What you should output is the data below, unchanged in every character.

- [DATASET EXCERPT]
- Opening Delimiter -
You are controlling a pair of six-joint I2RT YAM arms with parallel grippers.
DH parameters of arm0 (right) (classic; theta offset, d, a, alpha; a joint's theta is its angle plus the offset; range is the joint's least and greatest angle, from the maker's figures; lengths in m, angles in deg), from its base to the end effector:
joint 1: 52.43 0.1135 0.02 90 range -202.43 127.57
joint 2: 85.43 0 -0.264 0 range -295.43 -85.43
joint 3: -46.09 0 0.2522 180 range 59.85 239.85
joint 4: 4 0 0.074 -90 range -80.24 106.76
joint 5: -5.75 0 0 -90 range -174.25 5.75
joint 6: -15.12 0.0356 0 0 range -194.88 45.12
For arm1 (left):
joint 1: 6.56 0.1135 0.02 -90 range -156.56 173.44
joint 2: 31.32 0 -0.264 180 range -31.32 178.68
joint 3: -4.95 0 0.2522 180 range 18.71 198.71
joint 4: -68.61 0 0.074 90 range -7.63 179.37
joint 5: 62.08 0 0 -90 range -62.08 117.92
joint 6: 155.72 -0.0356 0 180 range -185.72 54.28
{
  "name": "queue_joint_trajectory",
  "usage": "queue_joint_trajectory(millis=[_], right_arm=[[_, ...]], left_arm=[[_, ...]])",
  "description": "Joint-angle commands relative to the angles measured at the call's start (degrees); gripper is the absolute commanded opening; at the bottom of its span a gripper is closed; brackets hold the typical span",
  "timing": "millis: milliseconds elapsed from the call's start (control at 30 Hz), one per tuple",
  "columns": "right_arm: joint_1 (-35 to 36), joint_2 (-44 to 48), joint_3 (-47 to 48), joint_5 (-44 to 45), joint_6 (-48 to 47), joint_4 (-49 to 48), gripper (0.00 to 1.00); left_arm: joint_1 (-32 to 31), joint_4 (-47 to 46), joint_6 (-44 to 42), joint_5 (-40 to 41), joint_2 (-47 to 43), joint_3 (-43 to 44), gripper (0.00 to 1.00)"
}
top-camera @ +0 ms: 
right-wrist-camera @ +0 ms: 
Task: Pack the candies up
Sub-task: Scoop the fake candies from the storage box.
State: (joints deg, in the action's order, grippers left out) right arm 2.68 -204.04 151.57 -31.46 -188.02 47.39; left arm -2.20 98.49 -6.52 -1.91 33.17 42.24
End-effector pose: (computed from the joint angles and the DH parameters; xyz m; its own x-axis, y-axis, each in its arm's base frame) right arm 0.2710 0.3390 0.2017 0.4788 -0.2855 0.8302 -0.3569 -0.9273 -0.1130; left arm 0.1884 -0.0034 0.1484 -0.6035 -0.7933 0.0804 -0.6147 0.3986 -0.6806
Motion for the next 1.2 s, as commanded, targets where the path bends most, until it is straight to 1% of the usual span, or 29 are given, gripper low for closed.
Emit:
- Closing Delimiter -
- [ANSWER SECTION]
You are controlling a pair of six-joint I2RT YAM arms with parallel grippers.
DH parameters of arm0 (right) (classic; theta offset, d, a, alpha; a joint's theta is its angle plus the offset; range is the joint's least and greatest angle, from the maker's figures; lengths in m, angles in deg), from its base to the end effector:
joint 1: 52.43 0.1135 0.02 90 range -202.43 127.57
joint 2: 85.43 0 -0.264 0 range -295.43 -85.43
joint 3: -46.09 0 0.2522 180 range 59.85 239.85
joint 4: 4 0 0.074 -90 range -80.24 106.76
joint 5: -5.75 0 0 -90 range -174.25 5.75
joint 6: -15.12 0.0356 0 0 range -194.88 45.12
For arm1 (left):
joint 1: 6.56 0.1135 0.02 -90 range -156.56 173.44
joint 2: 31.32 0 -0.264 180 range -31.32 178.68
joint 3: -4.95 0 0.2522 180 range 18.71 198.71
joint 4: -68.61 0 0.074 90 range -7.63 179.37
joint 5: 62.08 0 0 -90 range -62.08 117.92
joint 6: 155.72 -0.0356 0 180 range -185.72 54.28
{
  "name": "queue_joint_trajectory",
  "usage": "queue_joint_trajectory(millis=[_], right_arm=[[_, ...]], left_arm=[[_, ...]])",
  "description": "Joint-angle commands relative to the angles measured at the call's start (degrees); gripper is the absolute commanded opening; at the bottom of its span a gripper is closed; brackets hold the typical span",
  "timing": "millis: milliseconds elapsed from the call's start (control at 30 Hz), one per tuple",
  "columns": "right_arm: joint_1 (-35 to 36), joint_2 (-44 to 48), joint_3 (-47 to 48), joint_5 (-44 to 45), joint_6 (-48 to 47), joint_4 (-49 to 48), gripper (0.00 to 1.00); left_arm: joint_1 (-32 to 31), joint_4 (-47 to 46), joint_6 (-44 to 42), joint_5 (-40 to 41), joint_2 (-47 to 43), joint_3 (-43 to 44), gripper (0.00 to 1.00)"
}
top-camera @ +0 ms: 
right-wrist-camera @ +0 ms: 
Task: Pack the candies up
Sub-task: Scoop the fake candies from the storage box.
State: (joints deg, in the action's order, grippers left out) right arm 2.68 -204.04 151.57 -31.46 -188.02 47.39; left arm -2.20 98.49 -6.52 -1.91 33.17 42.24
End-effector pose: (computed from the joint angles and the DH parameters; xyz m; its own x-axis, y-axis, each in its arm's base frame) right arm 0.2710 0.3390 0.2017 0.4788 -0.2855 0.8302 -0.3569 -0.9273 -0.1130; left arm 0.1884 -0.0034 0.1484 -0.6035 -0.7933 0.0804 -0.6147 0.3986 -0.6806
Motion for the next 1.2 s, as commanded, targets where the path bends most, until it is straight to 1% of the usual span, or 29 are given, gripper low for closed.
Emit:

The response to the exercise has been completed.